Problem description = Verbatim repeat, images excluded. Give each entry again as written.

(Records from a data source)
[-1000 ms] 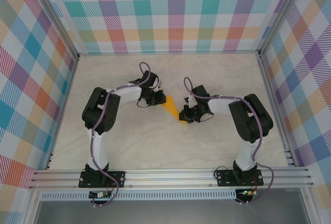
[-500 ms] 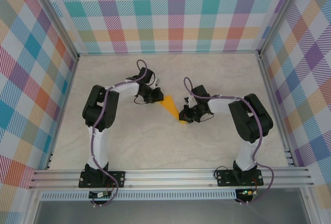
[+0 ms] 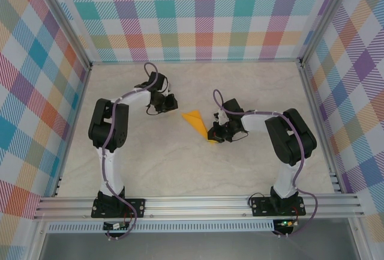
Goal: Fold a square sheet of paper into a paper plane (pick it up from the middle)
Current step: Fold the wing for the fifth time at the center of the table.
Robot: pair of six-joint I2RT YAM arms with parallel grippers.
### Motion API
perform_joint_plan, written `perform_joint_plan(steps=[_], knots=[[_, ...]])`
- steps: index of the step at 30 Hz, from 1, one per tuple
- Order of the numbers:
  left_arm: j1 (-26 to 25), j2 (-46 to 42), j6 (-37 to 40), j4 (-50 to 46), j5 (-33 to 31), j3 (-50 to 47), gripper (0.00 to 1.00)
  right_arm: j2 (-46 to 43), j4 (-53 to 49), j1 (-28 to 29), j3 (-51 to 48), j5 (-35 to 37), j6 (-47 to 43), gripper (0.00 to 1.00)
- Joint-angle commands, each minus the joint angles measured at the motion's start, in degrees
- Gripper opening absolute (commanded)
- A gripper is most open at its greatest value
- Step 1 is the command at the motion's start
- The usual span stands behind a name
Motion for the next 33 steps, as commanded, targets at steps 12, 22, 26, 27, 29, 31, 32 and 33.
perform_joint_plan(steps=[12,22,26,27,29,31,32,33], knots=[[-15.24,-12.99,-14.07,18.86,2.09,-20.08,0.15,5.62,-8.66,0.04,-2.92,8.18,-1.16,0.02],[-20.91,-7.47,-17.65,23.93,5.64,-20.66,0.14,5.16,-8.63,0.05,-3.17,8.44,-1.12,0.02],[-20.91,-6.27,-18.08,24.35,5.57,-20.3,0.14,4.9,-8.51,0.05,-3.35,8.53,-1.08,0.02],[-20.91,-6.14,-18.08,24.48,5.59,-20.14,0.14,4.99,-8.5,0.05,-3.42,8.59,-1.11,0.02],[-20.91,-5.85,-18.1,24.76,5.68,-19.71,0.14,5.0,-8.57,0.04,-3.44,8.62,-1.05,0.02],[-20.85,-5.2,-18.08,24.37,5.5,-19.0,0.14,5.0,-8.49,0.05,-3.46,8.61,-1.07,0.02],[-20.91,-4.84,-18.17,24.3,5.54,-18.76,0.13,5.04,-8.62,0.05,-3.44,8.69,-1.07,0.02],[-20.93,-4.42,-18.18,24.24,5.46,-18.64,0.13,4.99,-8.62,0.05,-3.44,8.7,-1.0,0.02]])
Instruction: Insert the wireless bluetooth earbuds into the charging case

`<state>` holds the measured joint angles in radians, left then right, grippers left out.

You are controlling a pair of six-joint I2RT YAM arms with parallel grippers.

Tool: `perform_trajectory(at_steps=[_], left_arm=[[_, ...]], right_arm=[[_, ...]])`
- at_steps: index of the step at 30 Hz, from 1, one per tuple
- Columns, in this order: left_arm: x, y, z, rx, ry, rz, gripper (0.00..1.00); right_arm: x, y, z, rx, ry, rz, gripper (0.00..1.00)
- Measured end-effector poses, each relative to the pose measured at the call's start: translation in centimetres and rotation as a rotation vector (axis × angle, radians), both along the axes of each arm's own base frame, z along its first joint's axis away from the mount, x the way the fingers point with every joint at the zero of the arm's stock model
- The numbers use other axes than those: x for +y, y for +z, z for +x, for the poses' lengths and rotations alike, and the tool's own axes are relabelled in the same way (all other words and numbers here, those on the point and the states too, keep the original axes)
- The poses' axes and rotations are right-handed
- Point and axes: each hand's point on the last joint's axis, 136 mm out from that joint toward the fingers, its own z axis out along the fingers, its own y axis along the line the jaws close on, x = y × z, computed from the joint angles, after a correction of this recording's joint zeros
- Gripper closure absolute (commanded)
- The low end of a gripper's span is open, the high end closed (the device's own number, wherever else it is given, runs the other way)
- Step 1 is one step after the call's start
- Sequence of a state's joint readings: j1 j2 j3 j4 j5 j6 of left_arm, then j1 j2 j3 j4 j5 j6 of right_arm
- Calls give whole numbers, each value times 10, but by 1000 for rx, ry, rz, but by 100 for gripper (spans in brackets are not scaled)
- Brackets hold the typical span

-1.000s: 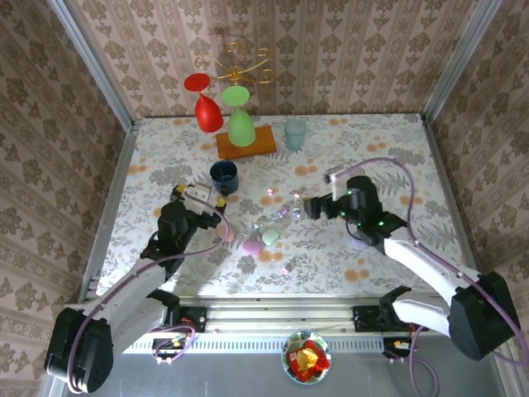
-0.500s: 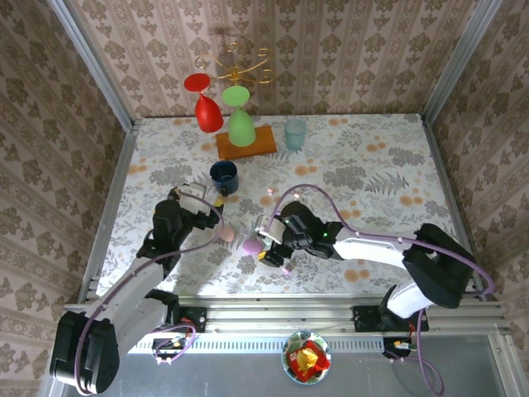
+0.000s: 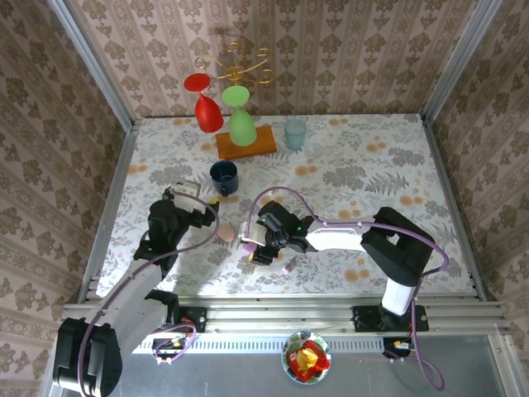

Output below =
[-1000 ms] 
[-500 ms] 
[+0 ms] 
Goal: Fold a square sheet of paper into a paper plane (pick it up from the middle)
Current step: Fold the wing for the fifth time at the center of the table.
Robot: pair of six-joint I2RT YAM arms with parallel grippers.
### Motion API
perform_joint_plan, written `perform_joint_plan(steps=[_], knots=[[_, ...]])`
- steps: index of the step at 30 Hz, from 1, one per tuple
- Order of the numbers:
  left_arm: j1 (-26 to 25), j2 (-46 to 42), j6 (-37 to 40), j4 (-50 to 46), j5 (-33 to 31), j3 (-50 to 47), gripper (0.00 to 1.00)
  right_arm: j2 (-46 to 43), j4 (-53 to 49), j1 (-28 to 29), j3 (-51 to 48), j5 (-35 to 37), j6 (-47 to 43), gripper (0.00 to 1.00)
- Joint-angle commands, each minus the joint angles measured at the motion's start, in degrees
- Gripper opening absolute (commanded)
- A gripper is most open at its greatest value
- Step 1 is the command at the motion's start
- The usual span stands behind a name
Motion for the next 33 steps, as commanded, targets at steps 12, 22, 26, 27, 29, 31, 32 and 33.
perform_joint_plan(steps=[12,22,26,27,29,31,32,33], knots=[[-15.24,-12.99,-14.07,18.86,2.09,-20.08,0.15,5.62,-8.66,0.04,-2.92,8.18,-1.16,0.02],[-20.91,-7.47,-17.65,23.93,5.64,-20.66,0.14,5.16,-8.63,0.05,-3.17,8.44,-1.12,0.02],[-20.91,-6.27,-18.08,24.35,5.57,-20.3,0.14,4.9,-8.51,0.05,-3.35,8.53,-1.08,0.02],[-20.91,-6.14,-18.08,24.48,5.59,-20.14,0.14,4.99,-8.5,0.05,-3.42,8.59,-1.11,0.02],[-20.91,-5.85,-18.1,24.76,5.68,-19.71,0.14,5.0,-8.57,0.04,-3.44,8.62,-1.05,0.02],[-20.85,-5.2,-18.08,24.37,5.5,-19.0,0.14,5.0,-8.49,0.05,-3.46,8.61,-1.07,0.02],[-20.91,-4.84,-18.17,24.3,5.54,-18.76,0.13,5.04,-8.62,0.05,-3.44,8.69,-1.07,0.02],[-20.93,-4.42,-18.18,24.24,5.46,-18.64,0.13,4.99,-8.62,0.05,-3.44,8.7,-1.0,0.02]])
Instruction: Insert the wireless bluetooth earbuds into the charging case

`<state>` holds the measured joint angles in radians, left then right, grippers left out.

You are controlling a pair of six-joint I2RT YAM arms with parallel grippers.

Tool: `perform_trajectory(at_steps=[_], left_arm=[[_, ...]], right_arm=[[_, ...]])`
- at_steps: index of the step at 30 Hz, from 1, one per tuple
- Columns, in this order: left_arm: x, y, z, rx, ry, rz, gripper (0.00..1.00); right_arm: x, y, z, rx, ry, rz, gripper (0.00..1.00)
- Measured end-effector poses, each relative to the pose measured at the call's start: translation in centimetres and rotation as a rotation vector (axis × angle, radians), both along the axes of each arm's own base frame, z along its first joint's axis away from the mount, x the way the fingers point with every joint at the zero of the arm's stock model
- The numbers use other axes than those: x for +y, y for +z, z for +x, for the poses' lengths and rotations alike, and the tool's own axes are relabelled in the same way (all other words and numbers here, those on the point and the states too, keep the original axes)
- The poses' axes and rotations are right-handed
- Point and axes: each hand's point on the last joint's axis, 136 mm out from that joint toward the fingers, its own z axis out along the fingers, its own y axis along the line the jaws close on, x = y × z, computed from the joint angles, after a correction of this recording's joint zeros
- Gripper closure absolute (commanded)
- The low end of a gripper's span is open, the high end closed (the device's own number, wherever else it is given, runs the other way)
- Step 1 is one step after the call's start
- Sequence of a state's joint readings: j1 j2 j3 j4 j5 j6 of left_arm, then j1 j2 j3 j4 j5 j6 of right_arm
- Calls give whole numbers, each value times 10, but by 1000 for rx, ry, rz, but by 100 for gripper (spans in brackets are not scaled)
- Brackets hold the typical span

-1.000s: 
-0.500s: 
+0.000s: 

There is nothing further to add to the answer.